The stories of the Olympic and the Britannic are also well done by the authors and artists. The reader clearly sees how each ship improved on the previous model, both in luxury and comfort, but especially safety, as their most famous sister, the RMS Titanic, sank on her maiden voyage on April 15, 1912. Such improvements made on the Olympic, for example, the White Star Line fixed the compartments to where if 6 compartments were flooded, the Olympic would not sink. The Titanic was doomed in part, because the iceberg cut open 5 compartments, and she only was able to float with 4 compartments flooded. The Titanic also just had a double bottom, whereas the Olympic was given a double hull.


The authors, through the artwork and through print deftly tell the story of the Olympic's two careers, one as an ocean liner and the other as a troop ship during WW1, before returning to service as an ocean liner. The reader learns about how the RMS Olympic had a 24-year-old career, but unfortunately is nearly forgotten, as her two younger sisters both sank in tragic circumstances. One of the sinkings became one of the most notorious disasters in history. The HMHS Britannic, which was commissioned into service as a hospital ship sank in 55 minutes on November 21, 1916 after striking a mine, killing 30. The aforementioned RMS Titanic struck an iceberg on April 14, 1912 and sank the next morning in 2 hours 40 minutes, killing 1496.

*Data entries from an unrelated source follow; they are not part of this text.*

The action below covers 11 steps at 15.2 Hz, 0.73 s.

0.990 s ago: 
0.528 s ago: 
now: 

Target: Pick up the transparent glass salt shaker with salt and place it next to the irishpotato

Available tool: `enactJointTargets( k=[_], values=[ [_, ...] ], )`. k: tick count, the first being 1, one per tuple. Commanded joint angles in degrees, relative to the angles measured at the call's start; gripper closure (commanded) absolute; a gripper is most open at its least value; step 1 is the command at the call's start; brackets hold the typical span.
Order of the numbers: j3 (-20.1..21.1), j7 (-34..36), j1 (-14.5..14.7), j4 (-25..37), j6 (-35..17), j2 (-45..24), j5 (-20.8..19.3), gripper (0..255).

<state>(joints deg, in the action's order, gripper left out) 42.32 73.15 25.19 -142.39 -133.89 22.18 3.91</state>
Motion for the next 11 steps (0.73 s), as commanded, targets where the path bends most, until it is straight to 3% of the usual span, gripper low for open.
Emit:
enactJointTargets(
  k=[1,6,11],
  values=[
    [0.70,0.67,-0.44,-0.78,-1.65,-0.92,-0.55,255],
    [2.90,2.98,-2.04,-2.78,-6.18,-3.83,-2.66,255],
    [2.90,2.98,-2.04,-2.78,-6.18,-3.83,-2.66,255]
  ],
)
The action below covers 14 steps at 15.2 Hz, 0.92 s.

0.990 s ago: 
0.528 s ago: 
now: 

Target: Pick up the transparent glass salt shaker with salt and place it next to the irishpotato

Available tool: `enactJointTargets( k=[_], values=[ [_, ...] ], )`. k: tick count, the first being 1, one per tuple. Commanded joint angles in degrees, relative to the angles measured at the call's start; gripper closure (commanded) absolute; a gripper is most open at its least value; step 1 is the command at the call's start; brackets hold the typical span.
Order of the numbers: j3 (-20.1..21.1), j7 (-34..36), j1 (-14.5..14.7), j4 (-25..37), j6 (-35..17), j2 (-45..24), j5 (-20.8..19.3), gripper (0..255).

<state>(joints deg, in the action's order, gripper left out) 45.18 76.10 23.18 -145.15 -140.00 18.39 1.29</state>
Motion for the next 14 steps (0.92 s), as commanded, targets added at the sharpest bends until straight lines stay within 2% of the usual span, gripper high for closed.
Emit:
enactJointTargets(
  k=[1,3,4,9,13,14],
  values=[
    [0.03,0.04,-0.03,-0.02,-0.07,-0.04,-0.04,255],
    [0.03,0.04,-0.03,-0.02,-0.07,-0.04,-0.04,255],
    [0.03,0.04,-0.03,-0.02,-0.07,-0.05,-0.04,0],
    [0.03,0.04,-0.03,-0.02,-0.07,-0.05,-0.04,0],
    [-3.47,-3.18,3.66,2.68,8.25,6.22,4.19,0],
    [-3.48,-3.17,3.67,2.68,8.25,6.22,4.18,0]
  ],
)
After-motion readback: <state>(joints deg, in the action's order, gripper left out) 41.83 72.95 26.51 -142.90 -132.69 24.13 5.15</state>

The authors and artists also do a great job with the wrecks of both the Titanic and the Britannic. Both wrecks are treated with the utmost respect. The reader is made to feel like they are in a submersible looking at these wrecks. The artwork is fantastic. When I saw the artwork, I felt honored, but also sadness. I thought about the horror that those people must have gone through on both ships. Britannic victims getting killed by the rotating propeller had to have been horrible. Titanic victims dying from hypothermia or getting hit by the falling funnel is horrible, as well. As for the ships, I think they are beautiful in their own way, even though I am partial to the Titanic, which I think is the most beautiful object ever made by man. As I looked at the wrecks and the artwork, I also could not help thinking about the destruction of both beauties, and how awful and sad it was.


I totally recommend this book for beginning and experienced Titanic Enthusiasts. It was very well written and I just loved reading it. The artwork was so well done and so detailed that the reader is taken back in time. If you read the book and look at the photos, you will feel like you are on these ships. I highly recommend buying a copy.